Garden designer Kate Mason admits that until a few weeks ago, if someone had told her to buy plants on eBay, she would have been cautious about it.
âI would never have been in a garden for a client and would have said, ‘I get everything from eBay,’â says the award-winning designer (kmgardendesign.uk).
Yet the array of exotic species that graced her Garden Envy Beautiful Border display at the recent BBC Gardeners’ World Live, which won her a platinum award, all came from eBay. And they all looked super healthy.
âIt was a complete education for me. Now I feel confident enough to say, “In fact, if we wanted something really rare or unusual, eBay is a brilliant platform to find these delicate things.”
Plants ranged from the huge-leaved Colocasia ‘Black Magic’ to the striking purple flowers of Angelica gigas, as well as a range of bright orange echinacea and sizzling red pokers.
Most of the plants Mason chose are grown in the UK, and many came from a nursery near her, which was selling on eBay. She was able to pick up her orders, rather than risk them being damaged in transit.
âGardeners are probably a little hesitant to buy from eBay – I was,â she says. âIt was a concern for me because you don’t just buy from a nursery. You could buy from individual sellers, from anyone really.
Lisa Ward, Senior Plant Health Scientist at RHS, notes: âOnline marketplaces such as eBay can be attractive places to buy plants, allowing people to find rare varieties from specialty growers or overseas, often at a lower cost and with the advantage of rapid delivery.
âHowever, when shopping online from individual sellers, it is not easy to check the background of the seller or the factory. For this reason, there is a risk that the plant material is not regulated, i.e. it has not been subjected to the necessary phytosanitary controls and / or does not comply with other regulations in place to prevent trade in endangered species.
So what is an expert’s advice if you are buying plants on eBay?
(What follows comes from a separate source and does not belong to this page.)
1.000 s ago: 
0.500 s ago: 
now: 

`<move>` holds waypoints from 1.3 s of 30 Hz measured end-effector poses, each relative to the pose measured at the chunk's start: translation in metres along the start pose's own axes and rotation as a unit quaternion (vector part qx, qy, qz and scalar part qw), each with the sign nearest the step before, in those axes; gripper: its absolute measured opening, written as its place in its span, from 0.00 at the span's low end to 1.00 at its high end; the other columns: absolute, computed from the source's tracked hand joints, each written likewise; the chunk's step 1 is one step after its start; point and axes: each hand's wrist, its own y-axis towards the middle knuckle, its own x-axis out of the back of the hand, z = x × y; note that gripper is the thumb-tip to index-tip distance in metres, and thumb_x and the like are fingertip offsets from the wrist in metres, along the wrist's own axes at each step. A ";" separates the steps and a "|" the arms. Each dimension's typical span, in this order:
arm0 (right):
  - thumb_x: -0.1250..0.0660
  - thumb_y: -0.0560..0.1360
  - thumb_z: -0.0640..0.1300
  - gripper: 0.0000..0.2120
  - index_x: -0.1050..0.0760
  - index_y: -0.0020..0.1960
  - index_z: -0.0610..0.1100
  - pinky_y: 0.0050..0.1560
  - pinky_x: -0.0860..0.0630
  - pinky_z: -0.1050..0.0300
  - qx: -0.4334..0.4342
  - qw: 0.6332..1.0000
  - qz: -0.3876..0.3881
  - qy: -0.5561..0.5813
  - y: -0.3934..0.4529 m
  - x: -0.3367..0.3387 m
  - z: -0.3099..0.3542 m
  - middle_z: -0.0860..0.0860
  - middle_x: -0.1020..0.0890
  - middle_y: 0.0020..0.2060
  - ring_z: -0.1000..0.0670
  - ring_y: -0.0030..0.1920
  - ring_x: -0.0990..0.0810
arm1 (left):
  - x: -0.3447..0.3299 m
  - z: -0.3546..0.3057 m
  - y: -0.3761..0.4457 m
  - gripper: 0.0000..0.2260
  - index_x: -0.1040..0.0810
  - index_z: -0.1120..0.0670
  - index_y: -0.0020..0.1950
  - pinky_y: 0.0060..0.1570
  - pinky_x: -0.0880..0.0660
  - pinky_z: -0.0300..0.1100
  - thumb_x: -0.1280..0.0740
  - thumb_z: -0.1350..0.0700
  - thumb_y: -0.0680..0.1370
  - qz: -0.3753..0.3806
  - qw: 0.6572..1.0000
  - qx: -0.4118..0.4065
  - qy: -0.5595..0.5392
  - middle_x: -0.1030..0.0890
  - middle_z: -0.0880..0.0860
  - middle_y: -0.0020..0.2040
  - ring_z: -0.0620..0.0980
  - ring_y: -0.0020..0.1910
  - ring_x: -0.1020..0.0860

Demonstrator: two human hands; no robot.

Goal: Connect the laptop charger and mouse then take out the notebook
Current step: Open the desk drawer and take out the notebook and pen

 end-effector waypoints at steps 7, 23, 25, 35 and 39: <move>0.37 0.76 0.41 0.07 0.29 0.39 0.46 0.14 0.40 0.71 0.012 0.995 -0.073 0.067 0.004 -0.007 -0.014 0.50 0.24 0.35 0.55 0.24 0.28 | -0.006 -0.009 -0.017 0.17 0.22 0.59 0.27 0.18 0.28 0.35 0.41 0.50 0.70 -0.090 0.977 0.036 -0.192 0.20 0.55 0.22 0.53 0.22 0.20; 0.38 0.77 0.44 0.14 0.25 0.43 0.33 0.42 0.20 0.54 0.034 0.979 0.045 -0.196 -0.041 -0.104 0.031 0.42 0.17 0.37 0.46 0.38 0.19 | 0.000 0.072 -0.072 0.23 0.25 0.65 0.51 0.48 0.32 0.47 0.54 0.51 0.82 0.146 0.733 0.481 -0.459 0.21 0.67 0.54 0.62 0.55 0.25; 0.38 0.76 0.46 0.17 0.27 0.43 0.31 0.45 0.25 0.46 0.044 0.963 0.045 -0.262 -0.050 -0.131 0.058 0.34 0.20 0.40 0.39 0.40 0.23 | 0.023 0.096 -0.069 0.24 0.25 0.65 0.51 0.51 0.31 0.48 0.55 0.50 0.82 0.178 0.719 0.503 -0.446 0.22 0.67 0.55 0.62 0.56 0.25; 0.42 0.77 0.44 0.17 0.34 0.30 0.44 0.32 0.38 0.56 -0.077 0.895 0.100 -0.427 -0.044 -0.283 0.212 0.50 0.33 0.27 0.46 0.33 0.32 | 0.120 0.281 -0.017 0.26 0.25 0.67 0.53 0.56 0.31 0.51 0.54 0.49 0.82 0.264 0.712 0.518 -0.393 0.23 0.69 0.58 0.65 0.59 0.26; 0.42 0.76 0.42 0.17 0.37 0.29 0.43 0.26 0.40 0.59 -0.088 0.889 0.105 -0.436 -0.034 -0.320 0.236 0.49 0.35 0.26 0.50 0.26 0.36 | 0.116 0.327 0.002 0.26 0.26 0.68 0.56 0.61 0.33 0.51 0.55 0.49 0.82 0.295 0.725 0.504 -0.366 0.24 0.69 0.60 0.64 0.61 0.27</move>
âYou have to be careful and shop wisely,â Mason says. “It is important that you look at the Seller Ratings and Feedback Ratings and read the description correctly, which I have not done on several occasions.” As a result, Mason was given tiny plants that she thought were bigger and bare root types when she thought they would be in pots.
âYou can see where the sales people are based. If it’s in China, it’ll tell you, or if it’s shipped from the US, it’ll tell you. Another good pointer is to check shipping and postage costs. If you see that something is coming from America, you can be sure that it will need to be stopped at customs and you may need to pay an import tax, âMason explains.
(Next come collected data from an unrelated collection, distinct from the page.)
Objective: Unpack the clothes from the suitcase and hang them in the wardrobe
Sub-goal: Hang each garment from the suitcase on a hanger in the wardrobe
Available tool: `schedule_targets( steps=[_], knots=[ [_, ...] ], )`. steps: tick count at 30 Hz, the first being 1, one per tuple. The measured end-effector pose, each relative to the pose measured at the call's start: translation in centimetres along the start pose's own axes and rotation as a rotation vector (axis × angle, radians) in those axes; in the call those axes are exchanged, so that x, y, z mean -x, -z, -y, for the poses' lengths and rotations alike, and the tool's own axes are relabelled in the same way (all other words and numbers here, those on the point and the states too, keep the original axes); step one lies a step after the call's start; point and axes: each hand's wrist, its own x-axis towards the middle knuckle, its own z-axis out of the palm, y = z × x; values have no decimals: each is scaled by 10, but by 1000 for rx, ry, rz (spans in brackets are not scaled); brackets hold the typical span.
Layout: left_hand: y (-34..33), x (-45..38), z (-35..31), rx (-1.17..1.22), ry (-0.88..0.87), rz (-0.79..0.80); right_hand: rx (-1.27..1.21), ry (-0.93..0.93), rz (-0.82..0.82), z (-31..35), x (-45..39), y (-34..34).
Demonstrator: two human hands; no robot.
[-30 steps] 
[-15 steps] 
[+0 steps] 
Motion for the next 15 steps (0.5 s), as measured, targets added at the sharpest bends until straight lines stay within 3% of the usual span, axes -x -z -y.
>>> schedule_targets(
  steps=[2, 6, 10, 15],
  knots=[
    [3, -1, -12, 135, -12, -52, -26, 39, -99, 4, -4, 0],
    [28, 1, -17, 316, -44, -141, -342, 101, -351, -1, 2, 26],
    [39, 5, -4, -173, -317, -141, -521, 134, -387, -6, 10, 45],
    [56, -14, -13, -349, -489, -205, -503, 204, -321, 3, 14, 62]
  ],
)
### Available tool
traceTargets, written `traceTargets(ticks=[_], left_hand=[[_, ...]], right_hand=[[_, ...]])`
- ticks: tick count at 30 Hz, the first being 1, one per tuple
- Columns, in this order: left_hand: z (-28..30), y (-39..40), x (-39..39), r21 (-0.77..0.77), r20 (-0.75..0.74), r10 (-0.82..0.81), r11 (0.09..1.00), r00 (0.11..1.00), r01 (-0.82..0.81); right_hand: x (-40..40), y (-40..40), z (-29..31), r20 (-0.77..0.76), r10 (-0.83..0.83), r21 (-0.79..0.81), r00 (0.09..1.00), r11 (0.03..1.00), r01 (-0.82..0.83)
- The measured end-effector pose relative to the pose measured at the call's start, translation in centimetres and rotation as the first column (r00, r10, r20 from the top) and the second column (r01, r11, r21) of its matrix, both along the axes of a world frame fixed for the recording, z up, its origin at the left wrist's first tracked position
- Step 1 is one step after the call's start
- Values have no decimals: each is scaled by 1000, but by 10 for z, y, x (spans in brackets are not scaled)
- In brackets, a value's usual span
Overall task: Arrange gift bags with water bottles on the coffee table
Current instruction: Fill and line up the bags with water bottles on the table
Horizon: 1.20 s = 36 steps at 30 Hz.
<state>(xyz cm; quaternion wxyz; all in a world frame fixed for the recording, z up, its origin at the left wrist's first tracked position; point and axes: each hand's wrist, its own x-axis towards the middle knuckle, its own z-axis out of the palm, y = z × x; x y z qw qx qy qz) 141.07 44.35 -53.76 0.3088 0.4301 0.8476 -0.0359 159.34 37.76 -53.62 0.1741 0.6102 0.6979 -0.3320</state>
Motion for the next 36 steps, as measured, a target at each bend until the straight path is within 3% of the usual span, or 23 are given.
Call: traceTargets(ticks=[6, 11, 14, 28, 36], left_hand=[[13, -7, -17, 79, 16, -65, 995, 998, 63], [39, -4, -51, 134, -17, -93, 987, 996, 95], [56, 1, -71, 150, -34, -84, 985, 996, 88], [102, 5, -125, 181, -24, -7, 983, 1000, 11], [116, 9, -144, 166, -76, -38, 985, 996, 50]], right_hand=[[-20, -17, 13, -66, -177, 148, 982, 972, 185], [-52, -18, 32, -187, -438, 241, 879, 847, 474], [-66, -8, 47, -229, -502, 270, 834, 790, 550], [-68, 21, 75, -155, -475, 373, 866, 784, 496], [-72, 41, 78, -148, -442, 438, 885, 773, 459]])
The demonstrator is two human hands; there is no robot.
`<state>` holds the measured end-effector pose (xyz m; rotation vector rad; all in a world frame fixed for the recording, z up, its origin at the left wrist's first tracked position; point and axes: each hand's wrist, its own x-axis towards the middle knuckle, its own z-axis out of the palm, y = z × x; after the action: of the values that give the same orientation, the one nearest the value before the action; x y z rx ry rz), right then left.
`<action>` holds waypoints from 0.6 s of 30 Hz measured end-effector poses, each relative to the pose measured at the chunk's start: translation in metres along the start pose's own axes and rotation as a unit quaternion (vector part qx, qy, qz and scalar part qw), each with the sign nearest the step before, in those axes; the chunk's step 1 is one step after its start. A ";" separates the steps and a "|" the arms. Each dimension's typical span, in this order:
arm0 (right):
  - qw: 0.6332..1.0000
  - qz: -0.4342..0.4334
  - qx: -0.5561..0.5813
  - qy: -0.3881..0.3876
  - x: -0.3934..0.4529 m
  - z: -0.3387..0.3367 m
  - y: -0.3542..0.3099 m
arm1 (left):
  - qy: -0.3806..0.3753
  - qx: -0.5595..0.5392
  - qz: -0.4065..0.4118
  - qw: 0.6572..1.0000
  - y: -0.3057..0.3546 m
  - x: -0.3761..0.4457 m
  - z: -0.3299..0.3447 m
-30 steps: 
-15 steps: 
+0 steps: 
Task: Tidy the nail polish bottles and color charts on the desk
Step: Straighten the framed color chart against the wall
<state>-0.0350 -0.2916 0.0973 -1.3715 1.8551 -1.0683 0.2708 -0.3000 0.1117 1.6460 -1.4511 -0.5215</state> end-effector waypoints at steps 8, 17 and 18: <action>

Ward adds, âGardeners can verify mail order sales and seed and plant sellers on the Internet by visiting their company’s website and verifying that the company’s address and phone number are based in Grande. -Brittany, to ensure that you reduce the likelihood of introducing pests and diseases to plants. from unregulated material from overseas. If the seller or the origin of the plants or seeds is not clear, it is better not to buy them.
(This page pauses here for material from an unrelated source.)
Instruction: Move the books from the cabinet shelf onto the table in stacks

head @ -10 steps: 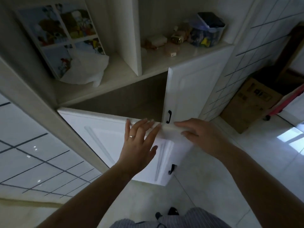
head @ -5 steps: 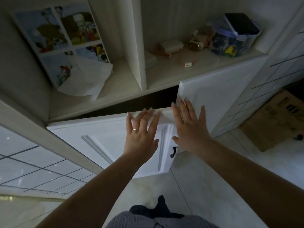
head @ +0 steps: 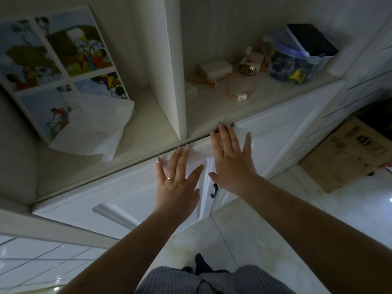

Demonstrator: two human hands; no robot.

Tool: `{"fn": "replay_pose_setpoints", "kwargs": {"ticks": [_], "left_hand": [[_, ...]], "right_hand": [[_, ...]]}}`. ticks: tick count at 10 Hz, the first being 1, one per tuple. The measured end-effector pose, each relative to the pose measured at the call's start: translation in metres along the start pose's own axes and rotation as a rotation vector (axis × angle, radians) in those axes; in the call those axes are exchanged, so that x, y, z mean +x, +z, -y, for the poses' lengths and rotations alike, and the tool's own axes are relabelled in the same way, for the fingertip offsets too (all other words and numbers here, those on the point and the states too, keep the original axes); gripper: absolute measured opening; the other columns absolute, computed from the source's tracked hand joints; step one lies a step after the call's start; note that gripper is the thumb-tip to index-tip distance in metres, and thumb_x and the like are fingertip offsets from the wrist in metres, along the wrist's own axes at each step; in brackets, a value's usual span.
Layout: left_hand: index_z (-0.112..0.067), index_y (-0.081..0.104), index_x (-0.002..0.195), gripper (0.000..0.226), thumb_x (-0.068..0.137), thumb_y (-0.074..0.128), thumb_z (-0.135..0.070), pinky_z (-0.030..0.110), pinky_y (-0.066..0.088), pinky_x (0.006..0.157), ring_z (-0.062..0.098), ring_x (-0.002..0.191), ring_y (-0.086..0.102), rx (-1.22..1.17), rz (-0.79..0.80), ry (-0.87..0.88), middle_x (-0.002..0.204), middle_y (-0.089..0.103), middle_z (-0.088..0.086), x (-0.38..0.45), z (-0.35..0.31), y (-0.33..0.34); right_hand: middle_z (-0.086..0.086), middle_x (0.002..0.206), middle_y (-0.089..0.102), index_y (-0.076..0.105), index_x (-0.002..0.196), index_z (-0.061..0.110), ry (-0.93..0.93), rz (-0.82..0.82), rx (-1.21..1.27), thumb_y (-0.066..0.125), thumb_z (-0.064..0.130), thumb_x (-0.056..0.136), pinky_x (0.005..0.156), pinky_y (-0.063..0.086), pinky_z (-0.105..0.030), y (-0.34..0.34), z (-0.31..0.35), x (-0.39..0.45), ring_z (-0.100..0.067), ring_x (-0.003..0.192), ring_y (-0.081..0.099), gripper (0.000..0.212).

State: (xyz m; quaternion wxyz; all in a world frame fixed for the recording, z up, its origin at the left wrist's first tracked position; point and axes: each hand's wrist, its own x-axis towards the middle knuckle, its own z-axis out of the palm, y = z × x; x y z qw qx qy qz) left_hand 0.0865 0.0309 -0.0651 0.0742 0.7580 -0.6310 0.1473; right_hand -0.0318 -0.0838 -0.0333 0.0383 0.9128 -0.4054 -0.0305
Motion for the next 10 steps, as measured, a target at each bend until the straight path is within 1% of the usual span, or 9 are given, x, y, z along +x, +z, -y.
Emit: {"fn": "replay_pose_setpoints", "kwargs": {"ticks": [1, 2, 4, 5, 6, 7, 8, 9, 10], "left_hand": [[-0.027, 0.062, 0.120, 0.062, 0.062, 0.079, -0.041, 0.054, -0.010, 0.111, 0.034, 0.139, 0.018, -0.015, 0.002, -0.010, 0.147, 0.038, 0.021, 0.003, 0.002, 0.002], [-0.028, 0.065, 0.116, 0.059, 0.061, 0.080, -0.041, 0.054, -0.010, 0.111, 0.034, 0.138, 0.018, -0.032, 0.007, -0.013, 0.146, 0.040, 0.021, 0.005, 0.002, 0.002], [-0.028, 0.067, 0.112, 0.055, 0.060, 0.080, -0.041, 0.052, -0.010, 0.111, 0.034, 0.138, 0.019, -0.067, 0.027, -0.006, 0.145, 0.041, 0.021, 0.004, 0.005, 0.000], [-0.028, 0.067, 0.111, 0.053, 0.061, 0.080, -0.041, 0.053, -0.010, 0.111, 0.034, 0.138, 0.019, -0.088, 0.049, -0.003, 0.145, 0.042, 0.021, 0.005, 0.005, -0.003], [-0.029, 0.066, 0.112, 0.050, 0.065, 0.076, -0.043, 0.052, -0.011, 0.111, 0.033, 0.139, 0.018, -0.094, 0.035, -0.003, 0.147, 0.039, 0.020, 0.004, 0.007, -0.005], [-0.028, 0.061, 0.120, 0.054, 0.071, 0.069, -0.049, 0.055, -0.008, 0.113, 0.035, 0.141, 0.021, -0.105, 0.040, 0.005, 0.149, 0.035, 0.020, 0.001, 0.005, -0.010], [-0.026, 0.051, 0.131, 0.062, 0.076, 0.050, -0.057, 0.064, 0.004, 0.111, 0.039, 0.138, 0.031, -0.150, 0.017, -0.002, 0.147, 0.040, 0.019, 0.001, 0.004, -0.019], [-0.023, 0.035, 0.138, 0.069, 0.081, 0.039, -0.060, 0.062, 0.006, 0.108, 0.034, 0.138, 0.035, -0.254, -0.018, -0.008, 0.145, 0.045, 0.009, 0.003, -0.001, -0.026], [-0.023, 0.023, 0.147, 0.074, 0.086, 0.051, -0.054, 0.041, 0.014, 0.114, 0.022, 0.141, 0.032, -0.615, 0.138, -0.014, 0.152, 0.036, 0.002, 0.003, -0.019, -0.038]], "right_hand": [[-0.014, 0.155, -0.027, -0.033, 0.138, 0.012, -0.007, -0.008, -0.017, 0.048, 0.059, 0.084, 0.110, -0.008, -0.063, 0.001, 0.000, 0.005, -0.031, 0.144, -0.022, 0.109], [-0.015, 0.155, -0.028, -0.039, 0.131, 0.012, -0.003, -0.015, -0.009, 0.049, 0.059, 0.084, 0.110, -0.008, -0.062, 0.001, 0.000, 0.009, -0.031, 0.144, -0.022, 0.110], [-0.015, 0.155, -0.028, -0.040, 0.128, 0.012, 0.016, -0.021, -0.016, 0.050, 0.057, 0.084, 0.111, -0.007, -0.062, 0.002, 0.004, 0.010, -0.031, 0.144, -0.023, 0.110], [-0.015, 0.155, -0.025, -0.038, 0.130, 0.012, 0.012, -0.023, -0.019, 0.051, 0.057, 0.084, 0.111, -0.005, -0.061, 0.002, 0.004, 0.011, -0.031, 0.144, -0.021, 0.110], [-0.014, 0.158, -0.016, -0.023, 0.144, 0.012, 0.008, -0.043, 0.035, 0.053, 0.054, 0.084, 0.114, 0.003, -0.058, 0.001, 0.004, 0.009, -0.030, 0.146, -0.013, 0.105], [-0.013, 0.160, 0.004, 0.005, 0.150, 0.016, 0.011, -0.135, 0.144, 0.058, 0.047, 0.085, 0.114, 0.016, -0.055, -0.002, 0.005, 0.000, -0.030, 0.148, 0.003, 0.090], [-0.009, 0.160, 0.005, 0.010, 0.150, 0.022, 0.058, -0.124, 0.355, 0.056, 0.042, 0.088, 0.116, 0.018, -0.049, -0.006, 0.008, -0.014, -0.026, 0.148, 0.007, 0.079], [-0.002, 0.151, 0.035, 0.026, 0.146, 0.025, 0.086, -0.016, 0.649, 0.059, 0.036, 0.089, 0.109, 0.039, -0.035, -0.005, 0.005, -0.038, -0.015, 0.134, 0.041, 0.067], [0.004, 0.127, 0.060, 0.047, 0.134, 0.026, 0.147, 0.117, 0.887, 0.063, 0.030, 0.087, 0.097, 0.049, -0.025, -0.002, -0.007, -0.069, -0.006, 0.109, 0.059, 0.050]]}}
What about alien species that can carry disease?
âSo we had the problem with olives and Xylella (a plant bacteria that has killed trees in Italy, Spain and France but has so far not been detected in the UK). I would just be aware of it and always recommend buying something so controversial from a reputable seller, âadvises Mason.
“Is it a private seller or a nursery?” If it is a nursery, you can send it a message asking if the plant you are interested in has a phytosanitary passport. If not, you should say no.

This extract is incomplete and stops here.